The most-missed question on the Math GRE is the following:
How many times does $x^{12}$ intersect $e^x$?
Because I told you it was hard, you probably realized it was a trick and got the right answer; or you were among the ~25% who got it right on the test.
I thought this was fun! My question is:
What is the maximum number of times that $e^x$ can intersect a polynomial of degree $n$?
The answer to the GRE question is $3$. The graphs intersect once to the left of the $y$-axis, and twice to the right.
For the general question, here is one suggestion for a possible solution, and a sketch of the construction.
For any $n$ we can construct a polynomial that intersects $e^x$ $n+1$ times. For even $n$, place $n/2$+1 points with different $x$-values above the graph of $e^x$. Place $n/2$ points below the graph of $e^x$ such that their $x$-values alternate with those of the other points. There is then a unique polynomial of degree $n$ containing the $n+1$ points we've chosen. The intermediate value theorem then shows the two graphs intersect $n$ times within the region determined by the chosen points. The extra intersection comes beyond the region when $e^x$ overtakes the polynomial.
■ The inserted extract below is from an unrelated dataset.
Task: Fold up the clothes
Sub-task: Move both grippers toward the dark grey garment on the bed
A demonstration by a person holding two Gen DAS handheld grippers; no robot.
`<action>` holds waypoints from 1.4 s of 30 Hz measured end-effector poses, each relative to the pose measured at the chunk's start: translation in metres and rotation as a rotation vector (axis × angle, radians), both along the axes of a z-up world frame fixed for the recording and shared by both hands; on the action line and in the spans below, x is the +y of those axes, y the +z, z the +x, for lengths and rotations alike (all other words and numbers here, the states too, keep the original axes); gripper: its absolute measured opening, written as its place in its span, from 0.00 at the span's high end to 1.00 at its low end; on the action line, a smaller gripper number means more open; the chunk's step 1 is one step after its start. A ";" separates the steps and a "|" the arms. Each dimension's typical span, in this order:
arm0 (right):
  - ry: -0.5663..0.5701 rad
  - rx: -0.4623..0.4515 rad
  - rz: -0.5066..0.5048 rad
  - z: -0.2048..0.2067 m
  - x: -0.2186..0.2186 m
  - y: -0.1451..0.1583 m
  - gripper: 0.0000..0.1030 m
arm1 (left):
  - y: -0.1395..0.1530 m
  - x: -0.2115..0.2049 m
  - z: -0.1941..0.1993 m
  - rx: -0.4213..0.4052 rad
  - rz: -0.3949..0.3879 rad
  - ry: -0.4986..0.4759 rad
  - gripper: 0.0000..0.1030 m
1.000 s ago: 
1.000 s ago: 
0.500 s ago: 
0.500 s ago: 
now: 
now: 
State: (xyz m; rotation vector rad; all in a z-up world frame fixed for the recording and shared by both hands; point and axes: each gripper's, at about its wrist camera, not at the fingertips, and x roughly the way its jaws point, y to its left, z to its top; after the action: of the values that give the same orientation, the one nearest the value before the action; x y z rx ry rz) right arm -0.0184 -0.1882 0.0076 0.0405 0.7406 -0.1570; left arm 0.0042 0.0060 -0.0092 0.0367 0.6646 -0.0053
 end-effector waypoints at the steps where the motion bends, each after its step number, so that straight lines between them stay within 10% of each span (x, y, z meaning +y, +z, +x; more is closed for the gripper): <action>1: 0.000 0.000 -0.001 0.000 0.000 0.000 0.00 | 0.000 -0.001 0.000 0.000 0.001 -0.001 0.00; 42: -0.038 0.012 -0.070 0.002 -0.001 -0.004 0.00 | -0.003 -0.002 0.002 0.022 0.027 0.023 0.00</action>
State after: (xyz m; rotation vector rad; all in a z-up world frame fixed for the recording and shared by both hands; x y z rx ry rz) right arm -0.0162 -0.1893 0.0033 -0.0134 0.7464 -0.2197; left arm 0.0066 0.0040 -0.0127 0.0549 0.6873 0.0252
The case is similar for odd $n$, making sure the leading coefficient of the polynomial is positive.
To see this is maximal, apply the mean value theorem to the equation $p(x)-e^x=0$ where $p(x)$ is a polynomial of degree $n$. Differentiating $n+1$ times gives the equation $e^x=0$ which has no solutions. It follows that $p^{(n)}(x)-e^x=0$ has at most $1$ solution, $p^{(n-1)}(x)-e^x=0$ has at most $2$ solutions, etc. Thus $p(x)-e^x=0$ has at most $n+1$ solutions.
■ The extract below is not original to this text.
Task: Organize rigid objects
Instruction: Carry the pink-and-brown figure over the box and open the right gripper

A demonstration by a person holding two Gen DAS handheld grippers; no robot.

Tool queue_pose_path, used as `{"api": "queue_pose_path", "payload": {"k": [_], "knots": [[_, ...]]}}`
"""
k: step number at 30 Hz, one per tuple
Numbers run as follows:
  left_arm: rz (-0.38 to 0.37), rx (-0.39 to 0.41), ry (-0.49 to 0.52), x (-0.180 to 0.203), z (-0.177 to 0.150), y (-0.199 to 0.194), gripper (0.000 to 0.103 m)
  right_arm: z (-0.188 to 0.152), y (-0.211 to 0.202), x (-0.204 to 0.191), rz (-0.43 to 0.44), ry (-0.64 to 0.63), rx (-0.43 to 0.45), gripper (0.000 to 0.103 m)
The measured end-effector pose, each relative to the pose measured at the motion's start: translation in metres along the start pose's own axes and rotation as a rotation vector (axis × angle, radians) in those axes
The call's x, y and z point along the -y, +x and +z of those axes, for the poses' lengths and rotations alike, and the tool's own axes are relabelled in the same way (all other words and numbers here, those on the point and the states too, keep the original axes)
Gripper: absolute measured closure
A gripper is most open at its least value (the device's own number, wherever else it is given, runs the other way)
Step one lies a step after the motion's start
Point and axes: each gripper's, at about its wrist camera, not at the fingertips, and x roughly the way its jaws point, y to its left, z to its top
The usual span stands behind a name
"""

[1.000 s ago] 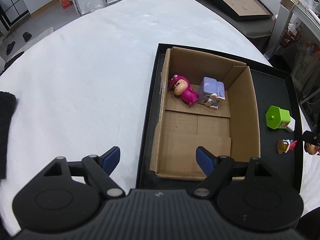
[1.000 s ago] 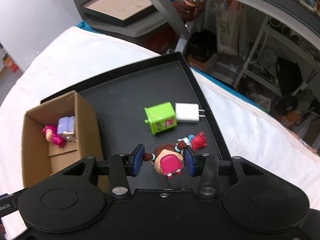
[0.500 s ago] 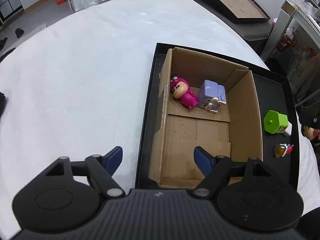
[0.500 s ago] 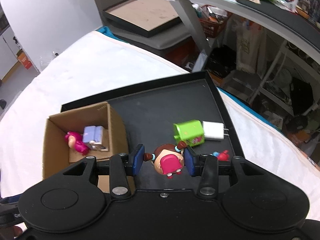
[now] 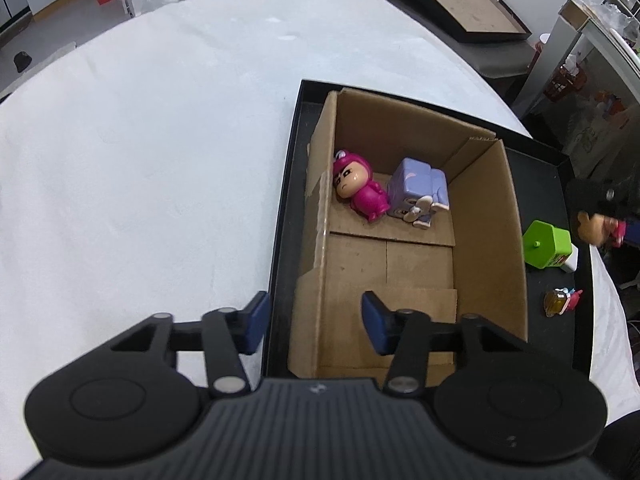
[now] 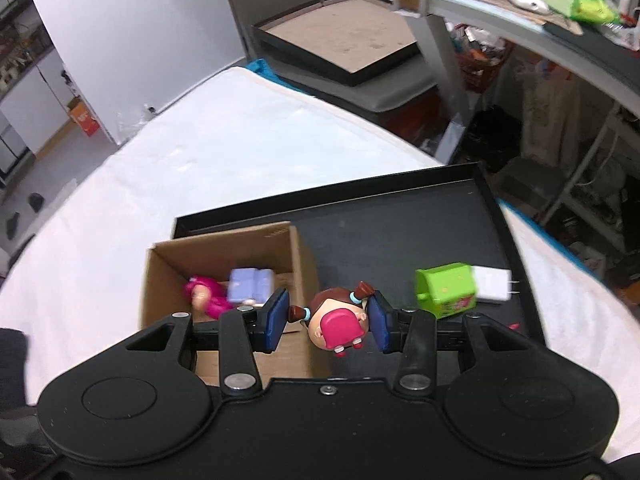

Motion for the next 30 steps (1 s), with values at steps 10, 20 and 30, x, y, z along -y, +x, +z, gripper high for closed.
{"api": "queue_pose_path", "payload": {"k": [10,20,30], "knots": [[-0.017,-0.011,0.004,-0.008,-0.005,0.011,0.092,0.001,0.015,-0.021,0.101,0.035,-0.055,0.061],[-0.043,-0.014,-0.006,-0.014,-0.004,0.011,0.092,-0.006,0.042,-0.057,0.145,0.008,-0.134,0.061],[-0.06,-0.022,-0.02,-0.02,-0.002,0.012,0.092,-0.017,0.064,-0.073,0.137,-0.015,-0.178,0.06]]}}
You can always get $n+1$ intersections from a polynomial of degree $n$. Just pick $n+1$ points on $e^x$ and interpolate. As the GRE question hints, if the leading coefficient is positive, the polynomial crosses from below to above $e^x$ at the highest interpolating point, and $e^x$ will exceed the polynomial one more time. This gives $n+2$ by taking $n$ points below $0$ and one point above zero, say $4$. There are no more going toward $-\infty$-you are already on the right side of $e^x$. The question is whether you can exploit the bend in $e^x$ to make $2,4,\dots $ more intersections by choosing the points correctly.